Deranged or otherwise, we needed to work out how to return the beverages to their rightful owners. Our attempt to slide them across, wild west style, was scuppered by one inadvertent collision and the stern eye of the bouncer (who was getting started on the across clues) so we decided to work it out rigorously. While most people would get off their seats and swap drinks, we mathematicians know that no night out is complete until it becomes a maths problem. We may make things difficult for ourselves—but at least we’ll get a paper out of a night out.

“Let’s set some ground rules,” said C, enjoying his newfound role as leader. “Rule one: we must return our drinks in some series of swaps. Rule two: people may only swap with their immediate neighbour to prevent any collisions. Rule three: people may not engage in two swaps at once or have more than one drink at once. That constitutes cheating, and will result in the aforementioned cheater being required to buy everyone a round of drinks. And rule four: we will carry this out with a minimal number of swaps to prevent anyone from ‘sampling’ someone else’s drink. I know who you are,” he said, eyeing A suspiciously.

With this, we took our seats and set to work, drawing frenzied diagrams on cocktail napkins with whatever we had to hand.

Ticket to ride

I stared quizzically at my sketches, resisting the urge to sip the Guinness which had been placed before me. “We can guarantee we will only need to do at most 10 swaps if we don’t need to swap each drink more than once.”

“Actually, only six pairs of drinks are in the wrong order,” added B.

“What do you mean, ‘the wrong order’?” I asked.

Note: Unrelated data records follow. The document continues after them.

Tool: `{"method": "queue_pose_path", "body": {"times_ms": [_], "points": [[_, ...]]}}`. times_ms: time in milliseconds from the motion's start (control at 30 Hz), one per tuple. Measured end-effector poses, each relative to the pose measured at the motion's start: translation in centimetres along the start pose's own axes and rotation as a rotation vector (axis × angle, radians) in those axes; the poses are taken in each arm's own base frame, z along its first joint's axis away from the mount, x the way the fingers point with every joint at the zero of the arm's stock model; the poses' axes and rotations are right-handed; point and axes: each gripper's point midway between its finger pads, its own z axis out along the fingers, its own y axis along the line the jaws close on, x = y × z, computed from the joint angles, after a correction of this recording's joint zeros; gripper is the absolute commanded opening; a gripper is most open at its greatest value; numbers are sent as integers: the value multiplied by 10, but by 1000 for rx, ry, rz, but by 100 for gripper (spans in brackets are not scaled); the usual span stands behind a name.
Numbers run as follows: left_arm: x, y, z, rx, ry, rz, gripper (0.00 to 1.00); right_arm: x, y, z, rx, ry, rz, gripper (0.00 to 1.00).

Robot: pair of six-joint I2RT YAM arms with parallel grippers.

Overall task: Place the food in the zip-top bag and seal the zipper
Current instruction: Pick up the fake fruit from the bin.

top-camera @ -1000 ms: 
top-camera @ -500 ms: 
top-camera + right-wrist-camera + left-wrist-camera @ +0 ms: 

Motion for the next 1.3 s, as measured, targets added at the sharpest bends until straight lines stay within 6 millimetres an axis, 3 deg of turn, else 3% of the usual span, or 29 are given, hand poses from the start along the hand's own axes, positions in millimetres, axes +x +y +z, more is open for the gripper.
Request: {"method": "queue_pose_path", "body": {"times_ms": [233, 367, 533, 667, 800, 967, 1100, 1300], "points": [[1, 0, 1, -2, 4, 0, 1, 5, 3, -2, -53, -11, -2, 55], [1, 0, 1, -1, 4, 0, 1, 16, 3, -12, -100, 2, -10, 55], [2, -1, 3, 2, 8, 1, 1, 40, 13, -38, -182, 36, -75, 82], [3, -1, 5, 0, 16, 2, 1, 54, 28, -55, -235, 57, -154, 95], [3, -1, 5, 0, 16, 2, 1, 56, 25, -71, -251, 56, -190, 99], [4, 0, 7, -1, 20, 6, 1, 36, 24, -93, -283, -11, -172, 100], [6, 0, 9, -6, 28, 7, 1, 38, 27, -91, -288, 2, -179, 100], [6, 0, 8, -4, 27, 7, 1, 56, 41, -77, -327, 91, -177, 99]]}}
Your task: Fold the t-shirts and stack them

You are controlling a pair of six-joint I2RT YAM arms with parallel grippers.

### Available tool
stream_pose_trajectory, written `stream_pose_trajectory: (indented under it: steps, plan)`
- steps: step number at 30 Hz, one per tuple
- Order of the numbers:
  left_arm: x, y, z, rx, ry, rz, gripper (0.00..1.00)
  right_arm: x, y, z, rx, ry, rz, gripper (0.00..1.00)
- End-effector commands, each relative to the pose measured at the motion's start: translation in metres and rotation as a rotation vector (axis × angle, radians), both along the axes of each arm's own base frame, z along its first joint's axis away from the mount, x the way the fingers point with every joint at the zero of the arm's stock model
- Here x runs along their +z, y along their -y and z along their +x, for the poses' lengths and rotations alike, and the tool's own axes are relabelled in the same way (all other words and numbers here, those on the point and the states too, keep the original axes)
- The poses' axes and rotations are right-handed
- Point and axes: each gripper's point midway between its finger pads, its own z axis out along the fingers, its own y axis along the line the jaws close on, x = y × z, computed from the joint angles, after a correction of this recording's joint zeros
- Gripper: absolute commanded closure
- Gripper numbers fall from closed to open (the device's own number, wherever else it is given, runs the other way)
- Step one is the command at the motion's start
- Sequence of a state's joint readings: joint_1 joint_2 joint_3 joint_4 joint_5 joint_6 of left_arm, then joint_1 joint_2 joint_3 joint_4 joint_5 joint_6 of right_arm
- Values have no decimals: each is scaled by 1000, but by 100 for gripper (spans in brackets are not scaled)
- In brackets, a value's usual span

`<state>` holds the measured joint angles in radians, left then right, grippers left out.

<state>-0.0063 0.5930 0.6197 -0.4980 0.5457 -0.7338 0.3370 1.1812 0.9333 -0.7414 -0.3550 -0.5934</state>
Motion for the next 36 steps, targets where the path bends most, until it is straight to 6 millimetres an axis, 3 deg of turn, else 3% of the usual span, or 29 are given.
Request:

“I mean that for our permutation, there are only six pairs of people X and Y such that X sits to the left of Y but X’s drink is to the right of Y’s—like A and D. So, at some point, the drinks will have to cross past each other.”

As I struggled to make sense of this, A made a suggestion. “Let’s use some shorthand to make it slightly easier. How about we use $\sigma_i$ to denote the swap between the $i$th and $(i + 1)$th person, counting from A to E.”

“So a total of $n-1$ kinds of swap for $n$ people,” I added.

“Right,” replied A. “And when we do more than one swap, we work from left to right—because we’re indexing positions of drinks, not the drinks themselves.” We agreed this was a splendid idea.

“We can actually draw out an exact map of how to do this, and which exchanges to do… like a tube map!” said D, drawing the following diagram:

“All you need to do is draw lines between the drink and its destination. All the points at which the drinks should ‘collide’ give you the exact order in which we should exchange our drinks. So we can actually trace which drinks go where and when—like a tube map for cocktails!” said C, brimming with excitement.

“And lo and behold… only six exchanges, like you said!” chimed in B.

“Lower bound and upper bound: since the lines will only cross precisely when their drinks start on the wrong side, it’s optimal!” A surmised.

“And we can read off the orders of drinks as follows: DAECB, ADCEB, ADCBE, ADBCE, ABDCE, ABCDE. Hey presto—six swaps, like you said!” exclaimed C.

“Or, with our newfound notation, simply $\sigma_1 \sigma_3 \sigma_4 \sigma_3 \sigma_2 \sigma_3$.” B added.

We tried it, and lo and behold, our drinks were returned to the right order.

I continued: “So we can write a formula for the number of swaps in general: for any permutation $\sigma$, where the $i$th element is notated $\sigma(i)$, the number of exchanges we need to use is
\[|\{i < j: \sigma(i) > \sigma(j)\}|\text{.}\]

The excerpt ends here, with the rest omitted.